Section 4.03.      Dissenter’s Rights.

 

(a)            Notwithstanding anything in this Agreement to the contrary and to the extent available under the Cayman Islands Companies Act, all PAQC Ordinary Shares that are issued and outstanding immediately prior to the First Merger Effective Time and that are held by any Person who shall have validly exercised and not effectively withdrawn or lost their rights to dissent from the First Merger, in accordance with Section 238 of the Cayman Islands Companies Act (the “PAQC Dissenting Shares” and holders of PAQC Dissenting Shares being referred to as “PAQC Dissenting Shareholders”) shall be cancelled and cease to exist at the First Merger Effective Time, shall not be entitled to receive the applicable Company Exchange Shares under Section 3.06(a)(i) and shall instead be entitled to receive only the payment of the fair value of such PAQC Dissenting Shares held by them determined in accordance with Section 238 of the Cayman Islands Companies Act.

 

(b)            For the avoidance of doubt, all PAQC Ordinary Shares held by PAQC Dissenting Shareholders who shall have failed to exercise or who shall have effectively withdrawn or lost their dissenter rights under Section 238 of the Cayman Islands Companies Act shall thereupon (i) not be deemed to be PAQC Dissenting Shares, and (ii) be cancelled and cease to exist in exchange for, at the First Merger Effective Time, the right to receive the applicable Company Exchange Shares under Section 3.06(a)(i) in the manner provided in Section 4.04.

 

(c)            PAQC shall provide to the Company (i) reasonably prompt notice of any notices of objection or notices of dissent to the First Merger or demands for appraisal under Section 238 of the Cayman Islands Companies Act received by PAQC, attempted withdrawals of such notices, dissents or demands, and any other instruments served pursuant to the Cayman Islands Companies Act and received by PAQC relating to the exercise of any rights to dissent from the First Merger or appraisal rights and (ii) the opportunity to participate in all negotiations and proceedings with respect to any such notice of dissenter right or demand for appraisal under the Cayman Islands Companies Act.
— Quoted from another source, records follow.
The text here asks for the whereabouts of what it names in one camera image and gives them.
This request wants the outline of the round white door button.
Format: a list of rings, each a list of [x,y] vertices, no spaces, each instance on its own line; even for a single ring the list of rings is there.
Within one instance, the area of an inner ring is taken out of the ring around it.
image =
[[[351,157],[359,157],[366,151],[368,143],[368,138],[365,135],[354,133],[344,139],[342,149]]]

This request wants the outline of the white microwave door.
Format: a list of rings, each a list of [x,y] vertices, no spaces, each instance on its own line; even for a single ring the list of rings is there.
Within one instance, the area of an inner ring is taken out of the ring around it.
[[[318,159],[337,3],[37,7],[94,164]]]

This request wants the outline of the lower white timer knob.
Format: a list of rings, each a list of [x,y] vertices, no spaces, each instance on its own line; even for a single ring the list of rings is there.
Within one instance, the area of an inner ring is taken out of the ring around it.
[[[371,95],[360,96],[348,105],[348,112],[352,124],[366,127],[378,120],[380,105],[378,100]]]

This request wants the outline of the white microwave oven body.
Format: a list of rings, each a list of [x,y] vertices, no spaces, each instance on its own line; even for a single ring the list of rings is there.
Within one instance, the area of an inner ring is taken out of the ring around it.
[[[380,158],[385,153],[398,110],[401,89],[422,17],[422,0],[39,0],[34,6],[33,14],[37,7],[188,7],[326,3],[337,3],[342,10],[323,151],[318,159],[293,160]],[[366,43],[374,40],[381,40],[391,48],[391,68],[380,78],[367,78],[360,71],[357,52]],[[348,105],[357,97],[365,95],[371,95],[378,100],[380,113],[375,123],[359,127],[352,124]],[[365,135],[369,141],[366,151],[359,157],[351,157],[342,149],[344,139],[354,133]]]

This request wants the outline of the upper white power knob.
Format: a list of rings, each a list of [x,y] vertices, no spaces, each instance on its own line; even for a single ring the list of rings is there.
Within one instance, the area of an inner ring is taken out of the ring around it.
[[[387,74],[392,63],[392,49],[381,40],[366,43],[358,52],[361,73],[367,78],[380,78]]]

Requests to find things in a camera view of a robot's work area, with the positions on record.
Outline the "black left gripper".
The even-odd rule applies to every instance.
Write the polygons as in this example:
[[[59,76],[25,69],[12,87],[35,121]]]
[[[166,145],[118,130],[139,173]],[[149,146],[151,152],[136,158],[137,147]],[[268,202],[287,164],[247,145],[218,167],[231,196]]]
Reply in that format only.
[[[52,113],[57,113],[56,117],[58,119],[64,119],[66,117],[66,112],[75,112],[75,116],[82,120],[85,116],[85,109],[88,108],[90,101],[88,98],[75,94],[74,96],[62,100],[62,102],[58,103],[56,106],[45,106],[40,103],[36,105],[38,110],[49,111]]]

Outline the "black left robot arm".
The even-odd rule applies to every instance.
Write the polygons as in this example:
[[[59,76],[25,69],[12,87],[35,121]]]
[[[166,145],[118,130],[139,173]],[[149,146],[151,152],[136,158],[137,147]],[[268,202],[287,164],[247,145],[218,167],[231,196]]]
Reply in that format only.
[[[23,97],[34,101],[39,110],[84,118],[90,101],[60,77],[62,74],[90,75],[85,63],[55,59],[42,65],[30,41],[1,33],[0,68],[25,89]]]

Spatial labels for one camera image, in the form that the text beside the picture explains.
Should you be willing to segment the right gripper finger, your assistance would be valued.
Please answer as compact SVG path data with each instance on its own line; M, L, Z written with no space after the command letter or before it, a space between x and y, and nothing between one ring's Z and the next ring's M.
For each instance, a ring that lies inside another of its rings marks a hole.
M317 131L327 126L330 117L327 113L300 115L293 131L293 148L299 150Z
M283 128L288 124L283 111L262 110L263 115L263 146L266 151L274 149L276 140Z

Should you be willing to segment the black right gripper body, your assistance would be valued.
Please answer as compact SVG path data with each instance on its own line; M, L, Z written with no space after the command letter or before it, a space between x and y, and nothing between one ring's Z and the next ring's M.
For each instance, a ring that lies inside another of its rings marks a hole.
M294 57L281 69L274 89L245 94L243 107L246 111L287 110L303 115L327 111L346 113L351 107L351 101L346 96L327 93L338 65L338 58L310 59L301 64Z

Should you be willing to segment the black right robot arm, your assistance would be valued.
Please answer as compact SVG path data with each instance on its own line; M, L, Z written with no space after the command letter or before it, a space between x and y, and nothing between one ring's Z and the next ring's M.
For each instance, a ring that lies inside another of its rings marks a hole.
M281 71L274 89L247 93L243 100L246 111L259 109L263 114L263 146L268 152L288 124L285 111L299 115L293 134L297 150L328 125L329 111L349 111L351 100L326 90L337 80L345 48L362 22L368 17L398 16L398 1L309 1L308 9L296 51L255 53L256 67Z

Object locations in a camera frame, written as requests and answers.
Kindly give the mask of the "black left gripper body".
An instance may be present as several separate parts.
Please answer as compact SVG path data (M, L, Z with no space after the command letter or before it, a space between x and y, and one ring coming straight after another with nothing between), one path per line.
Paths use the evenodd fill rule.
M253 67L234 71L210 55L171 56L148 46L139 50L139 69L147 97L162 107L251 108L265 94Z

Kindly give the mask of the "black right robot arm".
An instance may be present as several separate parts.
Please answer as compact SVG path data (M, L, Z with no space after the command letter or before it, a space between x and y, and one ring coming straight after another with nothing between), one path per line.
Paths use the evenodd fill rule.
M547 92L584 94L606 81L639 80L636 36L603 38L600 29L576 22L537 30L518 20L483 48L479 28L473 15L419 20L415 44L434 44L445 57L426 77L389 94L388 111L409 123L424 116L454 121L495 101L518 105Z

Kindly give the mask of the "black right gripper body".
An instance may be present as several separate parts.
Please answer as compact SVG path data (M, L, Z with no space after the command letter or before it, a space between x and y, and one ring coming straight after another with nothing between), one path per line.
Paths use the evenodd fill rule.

PAQC shall not, except with the prior written consent of the Company, make any offers or payment with respect to any exercise by a shareholder of its rights to dissent from the First Merger or any demands for appraisal or offer to settle or settle any such demands or approve any withdrawal of any such demands.

 

(d)            In the event that any written notice of objection to the First Merger is served on PAQC by any PAQC Shareholder pursuant to Section 238(2) of the Cayman Islands Companies Act, PAQC shall give written notice of the authorization of the First Merger to each such PAQC Shareholder within twenty (20) days of obtaining the PAQC Shareholder Approval, pursuant to and in accordance with Section 238(4) of the Cayman Islands Companies Act.

 

Section 4.04.      Exchange of Shares and Warrants.

 

(a)            Immediately prior to or at the First Merger Effective Time, the Company shall deposit, or cause to be deposited, with an exchange agent selected by PAQC (the “Exchange Agent”): (i) evidence in book-entry form of Company Class A Ordinary Shares representing the number of Company Class A Ordinary Shares required to be issued to the holders of PAQC Ordinary Shares (other than PAQC Dissenting Shareholders) in connection with the First Merger as the Company Exchange Shares under Section 3.06(a)(i), and (ii) the Company Exchange Warrants.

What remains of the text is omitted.